Find the word "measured" in the records and copy every line where it occurs.

*** Begin section ***

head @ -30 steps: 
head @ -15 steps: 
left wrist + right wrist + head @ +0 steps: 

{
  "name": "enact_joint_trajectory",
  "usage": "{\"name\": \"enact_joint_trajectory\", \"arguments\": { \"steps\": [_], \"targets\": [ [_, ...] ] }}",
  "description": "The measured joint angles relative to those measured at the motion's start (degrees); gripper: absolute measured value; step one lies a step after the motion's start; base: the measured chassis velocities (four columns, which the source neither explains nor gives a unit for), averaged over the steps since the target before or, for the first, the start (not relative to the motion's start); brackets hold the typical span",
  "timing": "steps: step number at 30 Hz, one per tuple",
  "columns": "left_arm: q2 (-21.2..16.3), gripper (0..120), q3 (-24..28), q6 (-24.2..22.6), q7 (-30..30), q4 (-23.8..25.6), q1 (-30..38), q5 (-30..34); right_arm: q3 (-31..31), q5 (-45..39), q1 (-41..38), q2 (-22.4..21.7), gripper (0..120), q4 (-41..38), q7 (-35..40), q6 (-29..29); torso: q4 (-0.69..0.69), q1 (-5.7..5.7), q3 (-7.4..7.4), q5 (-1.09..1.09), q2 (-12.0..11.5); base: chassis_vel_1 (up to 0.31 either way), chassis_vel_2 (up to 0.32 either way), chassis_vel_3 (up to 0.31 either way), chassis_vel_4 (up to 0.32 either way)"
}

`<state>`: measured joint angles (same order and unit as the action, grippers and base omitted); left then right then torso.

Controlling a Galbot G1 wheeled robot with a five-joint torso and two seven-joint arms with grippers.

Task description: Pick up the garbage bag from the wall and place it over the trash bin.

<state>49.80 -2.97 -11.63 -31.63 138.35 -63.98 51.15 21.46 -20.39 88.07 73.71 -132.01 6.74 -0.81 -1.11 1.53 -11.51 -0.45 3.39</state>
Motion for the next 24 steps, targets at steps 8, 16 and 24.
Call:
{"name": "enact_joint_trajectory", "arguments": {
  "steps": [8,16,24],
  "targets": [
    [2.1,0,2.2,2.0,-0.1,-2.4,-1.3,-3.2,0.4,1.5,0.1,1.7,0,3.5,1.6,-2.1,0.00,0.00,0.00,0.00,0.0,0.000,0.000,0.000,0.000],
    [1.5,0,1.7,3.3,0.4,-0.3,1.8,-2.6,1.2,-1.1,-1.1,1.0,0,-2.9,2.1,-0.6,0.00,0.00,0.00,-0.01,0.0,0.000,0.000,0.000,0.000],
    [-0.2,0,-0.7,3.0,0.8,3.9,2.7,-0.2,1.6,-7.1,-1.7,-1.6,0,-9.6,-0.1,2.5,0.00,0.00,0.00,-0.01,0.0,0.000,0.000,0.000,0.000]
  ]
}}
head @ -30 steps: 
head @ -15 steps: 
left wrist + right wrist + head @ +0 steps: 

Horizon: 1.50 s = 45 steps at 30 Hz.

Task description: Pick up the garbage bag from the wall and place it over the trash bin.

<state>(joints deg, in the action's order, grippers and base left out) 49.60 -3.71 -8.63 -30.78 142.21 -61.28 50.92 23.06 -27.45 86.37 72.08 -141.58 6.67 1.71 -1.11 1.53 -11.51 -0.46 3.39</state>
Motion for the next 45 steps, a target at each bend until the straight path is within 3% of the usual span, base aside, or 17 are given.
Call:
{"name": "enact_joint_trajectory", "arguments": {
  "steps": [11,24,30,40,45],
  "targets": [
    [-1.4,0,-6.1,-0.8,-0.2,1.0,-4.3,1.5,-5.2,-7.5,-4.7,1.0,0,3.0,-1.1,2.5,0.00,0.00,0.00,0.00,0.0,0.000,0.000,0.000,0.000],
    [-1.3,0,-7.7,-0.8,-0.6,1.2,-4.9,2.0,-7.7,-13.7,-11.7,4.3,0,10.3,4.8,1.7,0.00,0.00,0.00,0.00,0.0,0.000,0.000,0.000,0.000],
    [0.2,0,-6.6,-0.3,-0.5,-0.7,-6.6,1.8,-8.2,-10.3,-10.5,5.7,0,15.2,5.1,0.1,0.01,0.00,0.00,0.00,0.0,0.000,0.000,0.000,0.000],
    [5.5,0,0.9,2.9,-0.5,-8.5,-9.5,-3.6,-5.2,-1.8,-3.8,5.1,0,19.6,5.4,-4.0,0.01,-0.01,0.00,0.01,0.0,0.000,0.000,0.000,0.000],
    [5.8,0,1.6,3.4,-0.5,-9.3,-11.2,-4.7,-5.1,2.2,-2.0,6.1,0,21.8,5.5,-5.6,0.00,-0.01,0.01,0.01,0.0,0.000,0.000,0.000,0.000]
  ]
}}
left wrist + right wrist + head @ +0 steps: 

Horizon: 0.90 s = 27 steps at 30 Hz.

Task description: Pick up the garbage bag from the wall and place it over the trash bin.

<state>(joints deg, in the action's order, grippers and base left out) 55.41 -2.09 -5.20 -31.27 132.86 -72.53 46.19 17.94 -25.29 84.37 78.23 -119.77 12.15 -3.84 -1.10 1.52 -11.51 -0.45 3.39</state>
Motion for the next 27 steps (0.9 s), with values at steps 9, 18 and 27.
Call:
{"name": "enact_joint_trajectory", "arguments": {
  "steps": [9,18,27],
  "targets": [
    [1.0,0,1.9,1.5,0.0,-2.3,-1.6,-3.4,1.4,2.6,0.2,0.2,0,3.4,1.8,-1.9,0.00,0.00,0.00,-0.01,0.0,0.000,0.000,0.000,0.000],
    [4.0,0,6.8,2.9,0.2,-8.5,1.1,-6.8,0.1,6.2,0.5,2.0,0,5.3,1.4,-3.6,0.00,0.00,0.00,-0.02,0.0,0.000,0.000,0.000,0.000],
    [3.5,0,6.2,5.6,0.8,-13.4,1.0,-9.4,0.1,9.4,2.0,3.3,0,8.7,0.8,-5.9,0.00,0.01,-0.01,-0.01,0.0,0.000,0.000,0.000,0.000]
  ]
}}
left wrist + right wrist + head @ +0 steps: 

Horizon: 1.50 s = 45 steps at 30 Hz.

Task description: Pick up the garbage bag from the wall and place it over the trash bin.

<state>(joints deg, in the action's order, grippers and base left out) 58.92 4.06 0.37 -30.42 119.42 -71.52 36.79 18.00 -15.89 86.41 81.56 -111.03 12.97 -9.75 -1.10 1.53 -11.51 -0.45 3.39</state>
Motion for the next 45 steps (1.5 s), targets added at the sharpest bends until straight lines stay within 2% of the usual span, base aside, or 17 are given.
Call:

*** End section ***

FINAL ANSWER:
  "description": "The measured joint angles relative to those measured at the motion's start (degrees); gripper: absolute measured value; step one lies a step after the motion's start; base: the measured chassis velocities (four columns, which the source neither explains nor gives a unit for), averaged over the steps since the target before or, for the first, the start (not relative to the motion's start); brackets hold the typical span",
`<state>`: measured joint angles (same order and unit as the action, grippers and base omitted); left then right then torso.

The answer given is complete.